• _WHAT TO WORK ON_: Search term "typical": copy each line of the records that contains it.

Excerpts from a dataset
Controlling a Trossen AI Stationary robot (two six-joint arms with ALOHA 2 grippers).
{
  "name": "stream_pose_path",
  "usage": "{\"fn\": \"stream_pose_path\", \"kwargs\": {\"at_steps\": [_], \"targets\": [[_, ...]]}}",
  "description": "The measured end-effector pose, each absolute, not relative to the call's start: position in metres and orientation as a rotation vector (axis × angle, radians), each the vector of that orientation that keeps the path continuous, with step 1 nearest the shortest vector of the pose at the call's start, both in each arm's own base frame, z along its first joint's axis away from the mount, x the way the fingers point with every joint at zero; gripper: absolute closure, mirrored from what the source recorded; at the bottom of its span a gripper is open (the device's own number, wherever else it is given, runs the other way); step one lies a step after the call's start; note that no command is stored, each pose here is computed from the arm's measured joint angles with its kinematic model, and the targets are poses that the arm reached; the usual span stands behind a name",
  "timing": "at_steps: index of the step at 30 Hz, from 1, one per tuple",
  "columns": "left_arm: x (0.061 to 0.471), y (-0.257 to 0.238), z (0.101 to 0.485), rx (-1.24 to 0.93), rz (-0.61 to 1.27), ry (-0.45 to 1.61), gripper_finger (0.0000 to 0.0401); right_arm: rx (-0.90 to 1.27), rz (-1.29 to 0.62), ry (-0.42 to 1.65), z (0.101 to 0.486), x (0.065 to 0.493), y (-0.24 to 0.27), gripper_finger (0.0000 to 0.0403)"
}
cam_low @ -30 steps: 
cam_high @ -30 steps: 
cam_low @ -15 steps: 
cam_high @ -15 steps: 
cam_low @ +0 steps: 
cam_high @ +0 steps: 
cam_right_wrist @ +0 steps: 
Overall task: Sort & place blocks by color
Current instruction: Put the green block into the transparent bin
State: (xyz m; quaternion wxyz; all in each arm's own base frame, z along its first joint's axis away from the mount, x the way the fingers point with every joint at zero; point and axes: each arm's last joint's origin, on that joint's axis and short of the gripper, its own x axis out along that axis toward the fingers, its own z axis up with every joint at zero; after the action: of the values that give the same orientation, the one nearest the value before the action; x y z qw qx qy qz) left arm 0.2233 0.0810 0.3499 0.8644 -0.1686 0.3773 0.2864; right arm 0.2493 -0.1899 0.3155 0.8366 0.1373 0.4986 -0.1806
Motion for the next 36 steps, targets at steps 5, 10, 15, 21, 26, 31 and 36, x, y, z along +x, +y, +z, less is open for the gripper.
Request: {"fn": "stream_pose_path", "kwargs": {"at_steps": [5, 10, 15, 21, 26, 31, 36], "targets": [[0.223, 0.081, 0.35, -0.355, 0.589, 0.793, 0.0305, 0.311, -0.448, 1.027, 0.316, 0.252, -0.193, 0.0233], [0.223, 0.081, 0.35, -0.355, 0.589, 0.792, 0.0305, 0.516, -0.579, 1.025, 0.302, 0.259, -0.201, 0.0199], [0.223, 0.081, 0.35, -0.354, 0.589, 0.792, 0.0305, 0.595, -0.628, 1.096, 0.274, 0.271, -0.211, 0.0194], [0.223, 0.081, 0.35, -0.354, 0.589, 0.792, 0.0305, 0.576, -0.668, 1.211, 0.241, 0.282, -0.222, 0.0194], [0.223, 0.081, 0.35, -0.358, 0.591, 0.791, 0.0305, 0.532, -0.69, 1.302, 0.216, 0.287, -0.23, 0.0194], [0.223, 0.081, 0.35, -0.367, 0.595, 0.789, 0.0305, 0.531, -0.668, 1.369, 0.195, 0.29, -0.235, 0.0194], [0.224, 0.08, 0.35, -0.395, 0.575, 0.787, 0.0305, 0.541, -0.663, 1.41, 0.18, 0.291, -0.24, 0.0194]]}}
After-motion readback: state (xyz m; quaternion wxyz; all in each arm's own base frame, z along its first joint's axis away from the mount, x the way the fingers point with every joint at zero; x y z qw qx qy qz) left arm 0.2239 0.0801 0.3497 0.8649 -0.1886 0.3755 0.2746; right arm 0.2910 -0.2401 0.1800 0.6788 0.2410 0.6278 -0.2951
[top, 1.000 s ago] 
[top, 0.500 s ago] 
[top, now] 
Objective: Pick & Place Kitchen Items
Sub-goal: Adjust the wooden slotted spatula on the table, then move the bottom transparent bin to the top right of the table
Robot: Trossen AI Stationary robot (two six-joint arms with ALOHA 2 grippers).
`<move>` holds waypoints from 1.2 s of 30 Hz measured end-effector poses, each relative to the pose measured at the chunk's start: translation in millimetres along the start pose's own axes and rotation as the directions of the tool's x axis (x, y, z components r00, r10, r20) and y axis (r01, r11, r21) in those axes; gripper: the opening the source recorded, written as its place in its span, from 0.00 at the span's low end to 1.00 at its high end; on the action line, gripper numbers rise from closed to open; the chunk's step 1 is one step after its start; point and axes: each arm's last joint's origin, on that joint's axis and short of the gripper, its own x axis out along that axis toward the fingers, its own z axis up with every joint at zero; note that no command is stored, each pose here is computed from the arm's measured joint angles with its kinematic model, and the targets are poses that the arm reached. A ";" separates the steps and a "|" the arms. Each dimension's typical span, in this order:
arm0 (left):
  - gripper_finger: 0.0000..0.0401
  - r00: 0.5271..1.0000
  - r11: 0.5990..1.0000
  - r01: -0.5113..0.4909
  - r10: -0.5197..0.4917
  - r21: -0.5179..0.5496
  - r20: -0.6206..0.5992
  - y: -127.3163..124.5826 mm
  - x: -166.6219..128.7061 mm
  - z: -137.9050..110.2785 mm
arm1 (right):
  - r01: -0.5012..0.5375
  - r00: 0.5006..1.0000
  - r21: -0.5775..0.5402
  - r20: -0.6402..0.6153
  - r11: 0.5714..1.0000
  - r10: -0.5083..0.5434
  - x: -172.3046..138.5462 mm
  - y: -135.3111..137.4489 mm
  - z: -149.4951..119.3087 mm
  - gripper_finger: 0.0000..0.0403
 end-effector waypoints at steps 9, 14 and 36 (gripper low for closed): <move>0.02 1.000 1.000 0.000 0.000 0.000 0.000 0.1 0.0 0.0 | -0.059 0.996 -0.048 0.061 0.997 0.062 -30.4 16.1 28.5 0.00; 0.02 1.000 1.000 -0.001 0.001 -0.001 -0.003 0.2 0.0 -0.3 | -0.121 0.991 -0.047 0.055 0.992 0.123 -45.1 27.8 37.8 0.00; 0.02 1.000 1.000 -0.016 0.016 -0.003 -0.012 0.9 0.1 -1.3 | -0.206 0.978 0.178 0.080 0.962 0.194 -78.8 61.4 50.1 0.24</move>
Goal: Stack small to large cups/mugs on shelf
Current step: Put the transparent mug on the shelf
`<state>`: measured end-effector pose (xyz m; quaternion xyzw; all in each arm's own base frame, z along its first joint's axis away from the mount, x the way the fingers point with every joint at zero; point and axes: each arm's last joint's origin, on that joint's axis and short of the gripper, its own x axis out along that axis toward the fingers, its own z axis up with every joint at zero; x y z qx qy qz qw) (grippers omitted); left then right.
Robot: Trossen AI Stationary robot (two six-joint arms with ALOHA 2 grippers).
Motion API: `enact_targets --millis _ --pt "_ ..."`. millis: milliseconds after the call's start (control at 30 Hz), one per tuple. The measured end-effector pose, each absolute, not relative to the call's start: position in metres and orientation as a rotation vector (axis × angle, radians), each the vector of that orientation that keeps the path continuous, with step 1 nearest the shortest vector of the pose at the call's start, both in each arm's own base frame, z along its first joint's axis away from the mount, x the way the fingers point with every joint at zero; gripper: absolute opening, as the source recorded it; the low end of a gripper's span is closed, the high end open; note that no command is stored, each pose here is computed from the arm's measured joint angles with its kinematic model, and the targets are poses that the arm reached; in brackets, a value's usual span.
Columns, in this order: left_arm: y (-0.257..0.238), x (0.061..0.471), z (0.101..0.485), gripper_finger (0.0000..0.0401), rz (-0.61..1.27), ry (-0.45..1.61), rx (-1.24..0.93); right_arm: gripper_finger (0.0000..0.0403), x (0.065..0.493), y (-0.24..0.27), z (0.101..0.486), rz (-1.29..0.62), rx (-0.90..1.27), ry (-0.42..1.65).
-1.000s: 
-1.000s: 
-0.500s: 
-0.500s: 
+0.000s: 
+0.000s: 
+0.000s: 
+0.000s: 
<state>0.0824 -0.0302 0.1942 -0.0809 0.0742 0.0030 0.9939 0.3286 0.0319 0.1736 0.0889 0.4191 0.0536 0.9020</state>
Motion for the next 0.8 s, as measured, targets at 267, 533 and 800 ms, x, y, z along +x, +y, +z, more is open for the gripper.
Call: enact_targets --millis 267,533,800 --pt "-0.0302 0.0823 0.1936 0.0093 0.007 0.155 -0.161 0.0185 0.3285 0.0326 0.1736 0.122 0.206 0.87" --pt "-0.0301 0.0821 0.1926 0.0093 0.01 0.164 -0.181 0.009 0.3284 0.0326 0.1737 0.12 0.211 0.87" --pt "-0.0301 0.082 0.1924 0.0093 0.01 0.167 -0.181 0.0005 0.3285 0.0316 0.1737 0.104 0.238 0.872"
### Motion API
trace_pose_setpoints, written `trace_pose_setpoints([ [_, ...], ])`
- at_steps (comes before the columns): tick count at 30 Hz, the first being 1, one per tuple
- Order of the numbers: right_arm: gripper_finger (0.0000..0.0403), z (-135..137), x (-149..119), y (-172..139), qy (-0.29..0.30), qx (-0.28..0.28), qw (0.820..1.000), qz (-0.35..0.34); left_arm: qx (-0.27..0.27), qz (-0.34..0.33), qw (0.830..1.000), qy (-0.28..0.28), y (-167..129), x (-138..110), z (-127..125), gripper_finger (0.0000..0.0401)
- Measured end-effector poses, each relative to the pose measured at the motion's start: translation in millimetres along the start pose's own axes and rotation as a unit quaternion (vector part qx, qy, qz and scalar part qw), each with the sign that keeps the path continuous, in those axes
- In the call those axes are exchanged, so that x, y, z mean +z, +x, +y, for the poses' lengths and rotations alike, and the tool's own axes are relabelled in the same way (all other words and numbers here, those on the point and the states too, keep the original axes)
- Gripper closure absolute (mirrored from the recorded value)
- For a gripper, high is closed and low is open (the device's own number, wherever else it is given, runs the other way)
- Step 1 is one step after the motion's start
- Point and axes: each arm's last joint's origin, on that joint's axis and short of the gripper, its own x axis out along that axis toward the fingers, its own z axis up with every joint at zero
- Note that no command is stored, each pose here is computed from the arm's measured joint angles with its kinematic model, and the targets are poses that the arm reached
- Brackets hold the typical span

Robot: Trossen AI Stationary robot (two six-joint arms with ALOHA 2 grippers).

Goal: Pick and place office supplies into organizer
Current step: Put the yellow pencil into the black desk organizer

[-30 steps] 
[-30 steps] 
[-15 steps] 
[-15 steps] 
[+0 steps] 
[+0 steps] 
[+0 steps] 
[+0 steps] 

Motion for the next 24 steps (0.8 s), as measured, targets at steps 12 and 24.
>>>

• _RESPONSE AREA_:
`<move>` holds waypoints from 1.2 s of 30 Hz measured end-effector poses, each relative to the pose measured at the chunk's start: translation in millimetres along the start pose's own axes and rotation as the directions of the tool's x axis (x, y, z components r00, r10, r20) and y axis (r01, r11, r21) in those axes; gripper: the opening the source recorded, written as its place in its span, from 0.00 at the span's low end to 1.00 at its high end; on the action line, gripper numbers rise from closed to open; the chunk's step 1 is one step after its start; point and axes: each arm's last joint's origin, on that joint's axis and short of the gripper, its own x axis out along that axis toward the fingers, its own z axis up with every joint at zero; note that no command is stored, each pose here is computed from the arm's measured joint angles with its kinematic model, and the targets are poses that the arm reached. A ";" separates the steps and a "|" the arms. Each dimension's typical span, in this order:
- Brackets hold the typical span

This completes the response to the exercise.